Ultimately, the next breakthrough in dexterous manipulation will depend less on sheer data volume and more on improving embodiment transfer and physical grounding—the ability to reliably apply learned skills across different robotic forms.
The Critical Boundary Between Planning and Reasoning
Levels 4 and 5 define the frontier between impressive automation and general-purpose autonomy. These higher levels are particularly consequential for humanoid robots, whose economic case depends less on isolated task performance and more on the ability to operate flexibly across many contexts.
Although Levels 4 and 5 are often discussed together, they represent fundamentally different capabilities—planning versus reasoning—and failing to distinguish them is a major source of inflated expectations.
Level 4: Workflow Planning. At Level 4, robots move beyond explicit programming and begin to operate from high-level goals. Advances in large language models allow systems to interpret human intent, decompose tasks into steps, and generate action sequences dynamically. Instead of being told how to perform each motion, robots can be instructed what to achieve.
Level 4 systems can already coordinate complex workflows, adapt task order when conditions change, and integrate multiple tools or subsystems without manual reprogramming.
This shift is significant. It enables faster setup, greater flexibility, and more natural human–robot interaction. In semistructured environments, Level 4 systems can already coordinate complex workflows, adapt task order when conditions change, and integrate multiple tools or subsystems without manual reprogramming.
It is critical to understand, however, what Level 4 does not provide. These systems rely on generative, decoder-based models that produce probabilistic action sequences. They do not reason causally about the physical world; they predict plausible next steps based on learned patterns. As a result, Level 4 intelligence remains fundamentally reactive rather than deliberative. It can generate convincing plans, but it cannot reliably evaluate whether those plans will succeed under novel physical conditions.
Increasingly, leading researchers are recognizing that limitation. They highlight that current language-model-based systems lack robust causal reasoning and hierarchical planning capabilities—qualities essential for reliable physical autonomy. For robotics, this distinction matters: plausible plans are not the same as executable ones.
Level 5: Reasoning. Level 5 represents a qualitatively different capability. At this level, robots maintain an internal world model that allows them to reason about state, causality, and consequence. They can infer hidden conditions, anticipate how the environment will change as a result of their actions, and choose among alternatives based on expected outcomes rather than statistical likelihood alone.

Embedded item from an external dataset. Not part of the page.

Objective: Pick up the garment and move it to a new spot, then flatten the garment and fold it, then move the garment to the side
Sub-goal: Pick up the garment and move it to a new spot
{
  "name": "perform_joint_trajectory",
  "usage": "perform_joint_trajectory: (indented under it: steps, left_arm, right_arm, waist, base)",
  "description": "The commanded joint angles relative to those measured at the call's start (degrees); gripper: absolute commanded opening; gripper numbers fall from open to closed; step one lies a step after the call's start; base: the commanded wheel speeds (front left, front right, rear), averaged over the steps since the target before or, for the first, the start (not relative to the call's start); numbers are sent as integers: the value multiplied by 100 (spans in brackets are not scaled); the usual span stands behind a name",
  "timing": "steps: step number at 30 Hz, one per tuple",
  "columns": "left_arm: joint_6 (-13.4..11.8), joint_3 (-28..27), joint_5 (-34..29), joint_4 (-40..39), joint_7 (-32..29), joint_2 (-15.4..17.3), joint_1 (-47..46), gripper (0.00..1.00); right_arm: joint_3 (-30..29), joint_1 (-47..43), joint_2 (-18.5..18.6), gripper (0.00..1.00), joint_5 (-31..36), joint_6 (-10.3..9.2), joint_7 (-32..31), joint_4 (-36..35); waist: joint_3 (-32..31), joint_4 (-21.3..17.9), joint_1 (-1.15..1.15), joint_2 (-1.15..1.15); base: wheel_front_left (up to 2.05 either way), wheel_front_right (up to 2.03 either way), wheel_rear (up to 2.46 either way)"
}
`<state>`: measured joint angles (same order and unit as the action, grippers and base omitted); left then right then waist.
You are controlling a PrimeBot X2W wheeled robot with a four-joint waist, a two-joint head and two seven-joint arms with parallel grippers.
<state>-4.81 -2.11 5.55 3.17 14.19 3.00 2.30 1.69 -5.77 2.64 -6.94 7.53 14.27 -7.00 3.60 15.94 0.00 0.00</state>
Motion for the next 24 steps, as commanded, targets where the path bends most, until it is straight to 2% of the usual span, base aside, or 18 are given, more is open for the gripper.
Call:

Putting a plate into a dishwasher is a Level 2 or 3 task. Cleaning the kitchen, by contrast, requires reasoning: recognizing dependencies, sequencing actions appropriately, handling uncertainty, and adapting when unexpected obstacles arise.
The difference becomes clear when considering the deployment of a humanoid robot in a kitchen. (See Exhibit 3.) Putting a plate into a dishwasher is a Level 2 or 3 task. Cleaning the kitchen, by contrast, requires reasoning: recognizing dependencies, sequencing actions appropriately, handling uncertainty, and adapting when unexpected obstacles arise. This is the level of intelligence that humanoid robots implicitly promise, but it remains largely out of reach.
Achieving Level 5 requires more than advances in language models. It depends on robust internal world models that represent state, causality, and long-horizon consequences. Yet there is no settled approach to building such models for robotics. Prominent AI researchers, including pioneers in deep learning, have argued that new, nongenerative architectures may be required to achieve reliable reasoning, even as major industry players continue to invest heavily in advancing generative models. (See “Competing Approaches to World Modeling.”) What is clear, however, is that Level 5 reasoning is the gating constraint for truly general-purpose robotics.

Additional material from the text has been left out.